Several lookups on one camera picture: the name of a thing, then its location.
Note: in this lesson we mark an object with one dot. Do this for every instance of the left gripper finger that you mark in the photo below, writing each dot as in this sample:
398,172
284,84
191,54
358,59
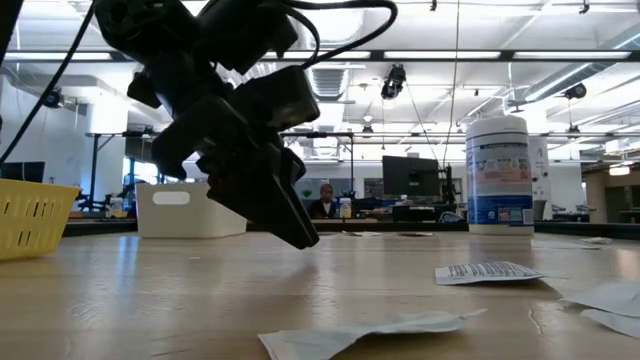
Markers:
295,167
265,200

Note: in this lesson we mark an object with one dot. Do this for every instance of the white plastic bin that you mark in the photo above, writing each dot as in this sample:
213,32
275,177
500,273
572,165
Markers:
170,220

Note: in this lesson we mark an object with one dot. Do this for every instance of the small yellowish ointment packet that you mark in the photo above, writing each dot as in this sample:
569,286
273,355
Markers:
596,240

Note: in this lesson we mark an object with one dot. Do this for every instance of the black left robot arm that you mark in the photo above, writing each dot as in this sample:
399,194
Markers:
150,25

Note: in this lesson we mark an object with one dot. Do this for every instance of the person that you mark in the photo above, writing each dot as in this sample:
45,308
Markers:
325,202

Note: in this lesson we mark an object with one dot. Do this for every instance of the small white bottle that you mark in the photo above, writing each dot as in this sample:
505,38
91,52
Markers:
116,207
345,207

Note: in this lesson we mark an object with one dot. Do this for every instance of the black computer monitor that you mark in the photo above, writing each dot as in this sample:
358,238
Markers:
410,175

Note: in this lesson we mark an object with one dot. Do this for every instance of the black ceiling spotlight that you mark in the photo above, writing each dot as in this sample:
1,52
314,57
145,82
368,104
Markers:
575,91
52,98

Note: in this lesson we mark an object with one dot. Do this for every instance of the yellow plastic basket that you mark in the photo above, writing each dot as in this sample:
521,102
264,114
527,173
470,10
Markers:
35,220

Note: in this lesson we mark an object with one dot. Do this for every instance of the black overhead rig bar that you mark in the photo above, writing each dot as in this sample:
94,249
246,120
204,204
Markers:
450,55

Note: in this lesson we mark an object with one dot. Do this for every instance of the white wipes canister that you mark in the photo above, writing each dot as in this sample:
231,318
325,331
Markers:
500,175

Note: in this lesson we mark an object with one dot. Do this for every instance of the lit ceiling lamp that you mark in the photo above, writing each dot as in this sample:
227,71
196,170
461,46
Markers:
619,170

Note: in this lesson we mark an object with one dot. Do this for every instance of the black background workstation frame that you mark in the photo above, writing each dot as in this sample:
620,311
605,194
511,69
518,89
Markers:
351,165
94,165

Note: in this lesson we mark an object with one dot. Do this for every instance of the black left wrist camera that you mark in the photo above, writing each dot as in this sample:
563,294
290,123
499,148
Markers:
280,97

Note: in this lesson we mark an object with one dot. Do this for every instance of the grey ventilation duct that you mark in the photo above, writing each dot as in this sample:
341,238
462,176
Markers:
327,85

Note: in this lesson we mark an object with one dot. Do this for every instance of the black overhead camera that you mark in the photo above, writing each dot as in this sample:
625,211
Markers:
393,82

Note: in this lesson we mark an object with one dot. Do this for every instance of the dark wall screen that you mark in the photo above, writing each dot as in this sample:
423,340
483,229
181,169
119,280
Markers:
22,171

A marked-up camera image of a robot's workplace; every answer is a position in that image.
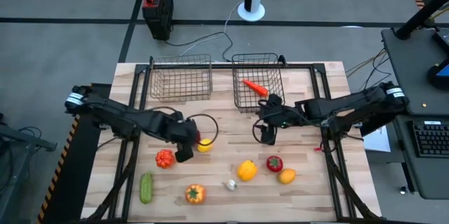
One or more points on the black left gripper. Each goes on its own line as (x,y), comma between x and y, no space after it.
(184,132)

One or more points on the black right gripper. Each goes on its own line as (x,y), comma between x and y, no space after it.
(277,117)

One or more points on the yellow lemon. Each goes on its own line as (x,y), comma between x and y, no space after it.
(205,145)

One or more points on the ribbed orange-red tomato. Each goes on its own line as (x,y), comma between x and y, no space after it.
(165,159)

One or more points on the red pepper with green stem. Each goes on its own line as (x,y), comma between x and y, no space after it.
(274,164)

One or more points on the yellow bell pepper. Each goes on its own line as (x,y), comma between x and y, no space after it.
(247,170)

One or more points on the white garlic bulb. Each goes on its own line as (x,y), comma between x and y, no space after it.
(230,185)

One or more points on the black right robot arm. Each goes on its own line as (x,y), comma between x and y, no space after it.
(350,106)

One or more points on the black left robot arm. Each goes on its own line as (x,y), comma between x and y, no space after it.
(115,117)

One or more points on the orange carrot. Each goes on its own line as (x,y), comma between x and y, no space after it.
(255,87)

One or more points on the orange mango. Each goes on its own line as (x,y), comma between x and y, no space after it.
(287,176)

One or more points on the orange bell pepper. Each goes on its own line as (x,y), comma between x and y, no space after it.
(195,194)

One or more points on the green cucumber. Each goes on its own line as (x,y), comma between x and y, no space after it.
(146,187)

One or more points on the black platform with hazard stripes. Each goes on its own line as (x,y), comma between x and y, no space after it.
(77,168)

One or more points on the red and black power station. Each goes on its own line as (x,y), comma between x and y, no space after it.
(158,10)

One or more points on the dark grey desk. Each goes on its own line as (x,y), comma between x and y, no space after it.
(403,76)

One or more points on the dark grey stand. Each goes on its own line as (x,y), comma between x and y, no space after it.
(21,139)

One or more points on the black keyboard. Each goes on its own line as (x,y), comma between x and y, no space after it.
(431,139)

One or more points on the black monitor pole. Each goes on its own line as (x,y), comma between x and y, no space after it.
(421,15)

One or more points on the black aluminium table frame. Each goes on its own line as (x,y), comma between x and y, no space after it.
(224,66)
════════════════════
▶ _DIRECTIONS FOR THIS TASK_: Please state how many lines in the records contain the word "ceiling", and give only that number.

▶ _REPLY TO THE EXERCISE_: 2